Too old to follow his children, Father Cahn has remained in Bavaria, where he has made magnificent profits from the French prisoners of war. He is always prowling about the barracks to buy watches, shoulder-knots, medals, post-orders. You may see him glide through the hospitals, beside the ambulances. He approaches the beds of the wounded and demands, in a low, hideous growl,—
"Haf you anyting to sell?"
And, hold! At this same moment, the reason he trots so gayly with his basket under his arm, is solely that the military hospital closes at five o'clock, and that there are two Frenchmen who await him high up in that tall black building with straight, iron-barred windows, where Christmas finds nothing to welcome her approach save the pale lights which guard the pillows of the dying.
II.
These two Frenchmen are named Salvette and Bernadou. They are infantrymen from the same village of Provençe, enrolled in the same battalion, and wounded by the same shell. But Salvette had the stronger frame, and already he begins to grow convalescent, to take a few steps from his bed towards the window.

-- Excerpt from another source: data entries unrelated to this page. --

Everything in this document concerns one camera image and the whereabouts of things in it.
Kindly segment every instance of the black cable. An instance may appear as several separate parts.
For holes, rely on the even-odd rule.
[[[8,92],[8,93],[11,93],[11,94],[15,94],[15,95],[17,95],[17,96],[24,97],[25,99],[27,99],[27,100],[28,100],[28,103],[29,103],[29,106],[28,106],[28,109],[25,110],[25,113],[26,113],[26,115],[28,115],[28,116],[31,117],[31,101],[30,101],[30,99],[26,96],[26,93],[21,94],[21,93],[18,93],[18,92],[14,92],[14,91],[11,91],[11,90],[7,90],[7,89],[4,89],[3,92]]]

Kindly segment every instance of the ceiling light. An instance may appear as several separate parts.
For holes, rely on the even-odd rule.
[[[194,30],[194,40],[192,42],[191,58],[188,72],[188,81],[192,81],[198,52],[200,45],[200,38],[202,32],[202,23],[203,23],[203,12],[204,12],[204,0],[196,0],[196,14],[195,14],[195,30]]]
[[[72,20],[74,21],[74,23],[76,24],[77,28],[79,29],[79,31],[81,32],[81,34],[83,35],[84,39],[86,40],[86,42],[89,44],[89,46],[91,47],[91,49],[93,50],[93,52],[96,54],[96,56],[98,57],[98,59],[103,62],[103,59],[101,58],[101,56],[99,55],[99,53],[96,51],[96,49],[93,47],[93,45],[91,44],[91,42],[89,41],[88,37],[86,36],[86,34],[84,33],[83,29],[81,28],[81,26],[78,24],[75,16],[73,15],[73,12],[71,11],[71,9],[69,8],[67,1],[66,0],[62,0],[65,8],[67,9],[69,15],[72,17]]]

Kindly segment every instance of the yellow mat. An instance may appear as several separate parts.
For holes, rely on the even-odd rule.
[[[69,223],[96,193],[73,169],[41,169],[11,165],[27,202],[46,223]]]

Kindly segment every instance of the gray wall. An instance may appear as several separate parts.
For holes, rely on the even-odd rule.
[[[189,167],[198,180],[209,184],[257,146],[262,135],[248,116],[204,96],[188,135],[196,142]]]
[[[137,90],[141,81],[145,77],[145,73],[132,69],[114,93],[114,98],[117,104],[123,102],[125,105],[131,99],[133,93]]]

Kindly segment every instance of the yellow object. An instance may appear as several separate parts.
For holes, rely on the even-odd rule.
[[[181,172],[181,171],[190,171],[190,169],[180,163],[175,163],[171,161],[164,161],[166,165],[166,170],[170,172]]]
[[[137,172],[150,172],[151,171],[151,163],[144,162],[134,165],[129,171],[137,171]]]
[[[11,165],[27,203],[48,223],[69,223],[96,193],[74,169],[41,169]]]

Bernadou, though, will never be cured. Through the pale curtains of the hospital bed, his figure looks more meagre, more languished day by day; and when he speaks of his home, of return thither, it is with that sad smile of the sick wherein there is more of resignation than of hope.
To-day, now, he is a little animated by the thought of the cheerful Christmas time, which, in our country of Provençe, is like a grand bonfire of joy lighted in the midst of winter; by remembrance of the departure for Mass at midnight; the church bedecked and luminous; the dark streets of the village full of people; then the long watch around the table; the three traditional flambeaux; the ceremony of the Yule-log; then the grand promenade around the house, and the sparkle of the burning wine.
"Ah, my poor Salvette, what a sad Christmas we are going to have this year! If only we had money to buy a little loaf of white bread and a flask of claret wine! What a pleasure it would be before passing away forever to sprinkle once again the Yule-log, with thee!"
And, in speaking of white bread and claret wine, the eyes of the sick youth glistened with pleasure.
But what to do? They had nothing, neither money nor watches. Salvette still held hidden in the seam of his mantle a post-order for forty francs. But that was for the day when they should be free and the first halt they should make in a cabaret of France. That was sacred; not to be touched!